> _Recorded data_
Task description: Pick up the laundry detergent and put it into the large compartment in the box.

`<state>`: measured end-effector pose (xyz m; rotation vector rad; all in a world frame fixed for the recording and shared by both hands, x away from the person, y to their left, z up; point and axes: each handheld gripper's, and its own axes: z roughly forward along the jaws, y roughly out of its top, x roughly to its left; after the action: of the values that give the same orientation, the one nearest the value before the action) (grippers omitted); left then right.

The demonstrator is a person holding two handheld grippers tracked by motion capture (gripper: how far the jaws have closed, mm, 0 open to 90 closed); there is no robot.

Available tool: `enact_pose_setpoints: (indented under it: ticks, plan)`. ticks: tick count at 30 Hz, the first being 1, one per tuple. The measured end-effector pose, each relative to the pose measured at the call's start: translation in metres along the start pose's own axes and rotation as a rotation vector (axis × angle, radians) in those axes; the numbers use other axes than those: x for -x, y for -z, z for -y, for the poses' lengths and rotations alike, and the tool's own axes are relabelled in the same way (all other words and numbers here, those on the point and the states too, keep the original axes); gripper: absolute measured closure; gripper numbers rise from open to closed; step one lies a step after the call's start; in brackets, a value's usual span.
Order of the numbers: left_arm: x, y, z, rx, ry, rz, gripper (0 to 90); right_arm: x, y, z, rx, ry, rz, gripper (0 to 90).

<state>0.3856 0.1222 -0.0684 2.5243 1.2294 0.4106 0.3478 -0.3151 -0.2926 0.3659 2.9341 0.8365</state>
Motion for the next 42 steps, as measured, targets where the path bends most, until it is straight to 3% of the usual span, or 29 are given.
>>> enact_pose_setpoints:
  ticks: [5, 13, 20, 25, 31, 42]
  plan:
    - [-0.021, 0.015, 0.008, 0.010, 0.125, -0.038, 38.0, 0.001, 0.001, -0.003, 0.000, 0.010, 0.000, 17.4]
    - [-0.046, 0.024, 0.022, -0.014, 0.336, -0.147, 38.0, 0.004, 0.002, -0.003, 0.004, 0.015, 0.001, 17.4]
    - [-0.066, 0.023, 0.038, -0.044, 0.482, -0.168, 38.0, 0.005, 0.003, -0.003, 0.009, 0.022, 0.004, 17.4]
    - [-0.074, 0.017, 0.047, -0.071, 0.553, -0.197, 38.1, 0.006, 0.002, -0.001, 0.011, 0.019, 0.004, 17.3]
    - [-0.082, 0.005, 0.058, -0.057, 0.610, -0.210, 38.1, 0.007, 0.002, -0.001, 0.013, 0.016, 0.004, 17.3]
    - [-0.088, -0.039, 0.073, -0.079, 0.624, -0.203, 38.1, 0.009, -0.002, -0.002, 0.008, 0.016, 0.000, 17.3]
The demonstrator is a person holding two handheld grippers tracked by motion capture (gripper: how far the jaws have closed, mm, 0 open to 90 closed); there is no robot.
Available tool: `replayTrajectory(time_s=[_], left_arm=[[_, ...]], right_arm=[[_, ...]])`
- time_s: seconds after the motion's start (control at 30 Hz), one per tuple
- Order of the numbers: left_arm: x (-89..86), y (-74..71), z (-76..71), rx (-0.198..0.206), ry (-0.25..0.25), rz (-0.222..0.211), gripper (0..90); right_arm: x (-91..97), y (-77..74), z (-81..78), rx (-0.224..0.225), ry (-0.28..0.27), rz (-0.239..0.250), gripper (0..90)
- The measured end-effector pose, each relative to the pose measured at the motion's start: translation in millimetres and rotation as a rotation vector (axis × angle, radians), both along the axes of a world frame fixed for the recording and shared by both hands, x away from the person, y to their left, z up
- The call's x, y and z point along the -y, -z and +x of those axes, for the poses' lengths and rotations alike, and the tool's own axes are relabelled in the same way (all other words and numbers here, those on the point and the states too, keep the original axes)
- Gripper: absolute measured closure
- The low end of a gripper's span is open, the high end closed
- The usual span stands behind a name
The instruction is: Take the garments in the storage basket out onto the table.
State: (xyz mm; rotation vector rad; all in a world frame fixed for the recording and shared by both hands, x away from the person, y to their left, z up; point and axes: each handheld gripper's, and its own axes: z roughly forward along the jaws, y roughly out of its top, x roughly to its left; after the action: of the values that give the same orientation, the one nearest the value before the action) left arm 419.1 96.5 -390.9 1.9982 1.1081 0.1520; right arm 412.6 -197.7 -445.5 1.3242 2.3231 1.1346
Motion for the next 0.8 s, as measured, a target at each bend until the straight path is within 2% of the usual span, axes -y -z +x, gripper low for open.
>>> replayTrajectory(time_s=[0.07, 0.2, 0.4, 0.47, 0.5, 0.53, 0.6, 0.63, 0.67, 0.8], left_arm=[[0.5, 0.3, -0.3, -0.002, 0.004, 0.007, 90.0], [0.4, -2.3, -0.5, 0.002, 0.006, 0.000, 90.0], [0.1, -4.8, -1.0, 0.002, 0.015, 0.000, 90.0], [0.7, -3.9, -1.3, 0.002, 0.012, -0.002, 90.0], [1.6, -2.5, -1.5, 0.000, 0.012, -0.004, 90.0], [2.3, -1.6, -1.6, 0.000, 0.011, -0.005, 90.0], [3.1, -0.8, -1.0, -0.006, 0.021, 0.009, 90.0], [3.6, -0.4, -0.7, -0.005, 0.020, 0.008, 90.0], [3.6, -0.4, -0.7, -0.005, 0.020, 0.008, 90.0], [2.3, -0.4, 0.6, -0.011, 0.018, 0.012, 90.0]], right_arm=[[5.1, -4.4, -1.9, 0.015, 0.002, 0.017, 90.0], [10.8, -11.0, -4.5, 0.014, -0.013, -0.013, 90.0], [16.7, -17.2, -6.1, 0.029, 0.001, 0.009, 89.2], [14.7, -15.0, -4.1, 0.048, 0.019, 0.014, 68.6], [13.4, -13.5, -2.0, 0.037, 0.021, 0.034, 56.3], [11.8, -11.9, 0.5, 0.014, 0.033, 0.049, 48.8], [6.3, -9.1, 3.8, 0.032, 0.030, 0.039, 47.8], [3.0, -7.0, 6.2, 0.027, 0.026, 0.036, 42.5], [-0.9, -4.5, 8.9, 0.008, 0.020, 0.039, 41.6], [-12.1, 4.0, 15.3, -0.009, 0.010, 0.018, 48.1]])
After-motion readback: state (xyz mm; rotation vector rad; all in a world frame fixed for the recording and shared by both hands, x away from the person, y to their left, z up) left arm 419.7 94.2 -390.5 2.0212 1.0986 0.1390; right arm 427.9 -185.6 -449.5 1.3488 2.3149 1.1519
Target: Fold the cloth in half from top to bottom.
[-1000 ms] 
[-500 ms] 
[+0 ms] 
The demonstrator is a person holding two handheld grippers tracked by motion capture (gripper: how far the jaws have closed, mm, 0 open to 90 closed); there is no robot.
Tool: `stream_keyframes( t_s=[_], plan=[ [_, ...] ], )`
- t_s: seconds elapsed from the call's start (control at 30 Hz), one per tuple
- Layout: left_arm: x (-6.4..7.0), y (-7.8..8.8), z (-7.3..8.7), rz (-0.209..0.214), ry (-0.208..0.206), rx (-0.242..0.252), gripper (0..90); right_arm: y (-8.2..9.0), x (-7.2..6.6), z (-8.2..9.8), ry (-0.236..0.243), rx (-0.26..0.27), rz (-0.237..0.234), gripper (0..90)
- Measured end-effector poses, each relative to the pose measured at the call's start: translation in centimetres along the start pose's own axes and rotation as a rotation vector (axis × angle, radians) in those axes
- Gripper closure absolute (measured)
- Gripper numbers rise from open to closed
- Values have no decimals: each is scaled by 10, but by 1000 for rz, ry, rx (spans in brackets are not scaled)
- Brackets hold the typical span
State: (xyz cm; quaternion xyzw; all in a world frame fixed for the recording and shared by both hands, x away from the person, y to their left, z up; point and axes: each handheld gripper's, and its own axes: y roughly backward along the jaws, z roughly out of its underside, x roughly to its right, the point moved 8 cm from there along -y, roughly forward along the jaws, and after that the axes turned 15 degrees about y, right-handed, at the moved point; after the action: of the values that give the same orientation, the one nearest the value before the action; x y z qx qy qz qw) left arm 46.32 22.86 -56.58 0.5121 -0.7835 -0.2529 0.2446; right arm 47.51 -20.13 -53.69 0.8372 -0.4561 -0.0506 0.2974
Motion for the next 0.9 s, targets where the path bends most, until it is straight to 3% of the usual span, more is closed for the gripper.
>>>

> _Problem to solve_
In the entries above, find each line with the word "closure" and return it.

> _Response box_
Available tool: `enact_pose_setpoints: (indented under it: ticks, plan)`. ticks: tick count at 30 Hz, the first being 1, one per tuple. The measured end-effector pose, each relative to the pose measured at the call's start: translation in metres along the start pose's own axes and rotation as a rotation vector (axis × angle, radians) in those axes; the numbers use other axes than those: x for -x, y for -z, z for -y, for the poses' lengths and rotations alike, and the tool's own axes are relabelled in the same way (all other words and numbers here, those on the point and the states too, keep the original axes); gripper: absolute measured closure; gripper numbers rise from open to closed; step one lies a step after the call's start; in brackets, a value's usual span.
- Gripper: absolute measured closure
- Gripper closure absolute (measured)

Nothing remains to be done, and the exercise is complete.